--- What you will do ---
It would help if you retyped the data exactly, leaving out the pictures.

--- Given data ---

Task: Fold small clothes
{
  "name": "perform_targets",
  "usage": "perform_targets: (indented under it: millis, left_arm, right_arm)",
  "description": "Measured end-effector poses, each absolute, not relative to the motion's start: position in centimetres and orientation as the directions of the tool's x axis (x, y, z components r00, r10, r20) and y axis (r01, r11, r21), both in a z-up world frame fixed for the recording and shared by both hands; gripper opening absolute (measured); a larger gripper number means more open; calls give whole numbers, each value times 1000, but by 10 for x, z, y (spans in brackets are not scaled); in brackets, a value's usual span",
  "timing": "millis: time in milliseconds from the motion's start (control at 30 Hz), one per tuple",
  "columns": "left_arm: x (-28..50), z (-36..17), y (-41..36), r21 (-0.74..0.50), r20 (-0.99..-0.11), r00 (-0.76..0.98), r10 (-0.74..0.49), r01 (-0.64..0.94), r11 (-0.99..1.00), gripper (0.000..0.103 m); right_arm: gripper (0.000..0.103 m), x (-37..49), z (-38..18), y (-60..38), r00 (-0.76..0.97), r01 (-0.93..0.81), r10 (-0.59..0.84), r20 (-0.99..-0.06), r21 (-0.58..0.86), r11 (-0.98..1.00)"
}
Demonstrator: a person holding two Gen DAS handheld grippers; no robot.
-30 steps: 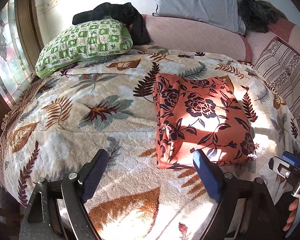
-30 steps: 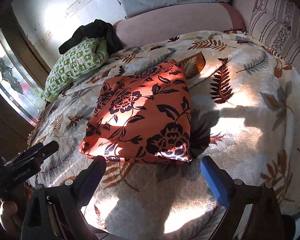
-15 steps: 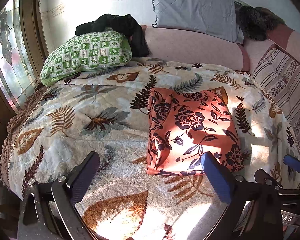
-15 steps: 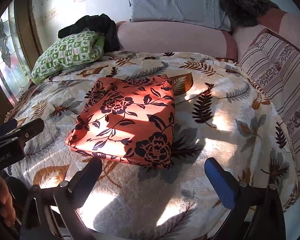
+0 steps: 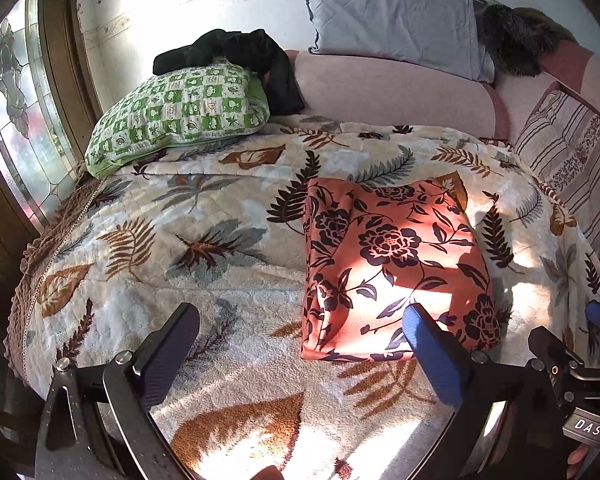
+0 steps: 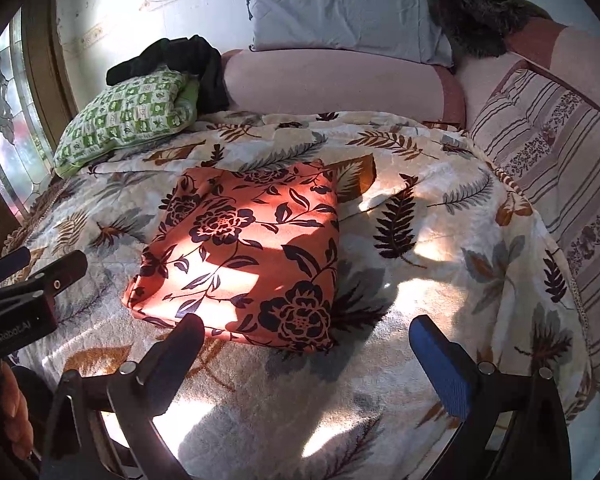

--- Response to the task ---
Task: Fold small clothes
{
  "name": "perform_targets",
  "usage": "perform_targets: (indented under it: millis, left_arm, right_arm)",
  "description": "Measured end-effector poses, each absolute, not relative to the motion's start: position in centimetres and orientation as the directions of the tool's x axis (x, y, z components r00, r10, r20) and y axis (r01, r11, r21), both in a z-up world frame fixed for the recording and shared by both hands; gripper opening absolute (measured); a larger gripper number means more open; calls give whole numbers, each value times 1000, but by 10 for x, z, y (spans in brackets are not scaled); in brackets, a value's usual span",
  "timing": "millis: time in milliseconds from the motion's start (control at 30 Hz), one per tuple",
  "columns": "left_arm: x (-28..50), z (-36..17), y (-41..36), r21 (-0.74..0.50), r20 (-0.99..-0.11), r00 (-0.76..0.98), r10 (-0.74..0.49), r01 (-0.64..0.94), r11 (-0.99..1.00), gripper (0.000..0.103 m); right_arm: gripper (0.000..0.103 m), x (-37..49), z (-38..18), y (-60..38), r00 (-0.76..0.97), r01 (-0.93..0.81), r10 (-0.59..0.84), r20 (-0.99..-0.06), r21 (-0.58..0.86), r11 (-0.98..1.00)"
}
Demonstrator: a person holding two Gen DAS handheld grippers; no robot.
-30 steps: 
-30 steps: 
-15 steps: 
-15 steps: 
+0 steps: 
+0 steps: 

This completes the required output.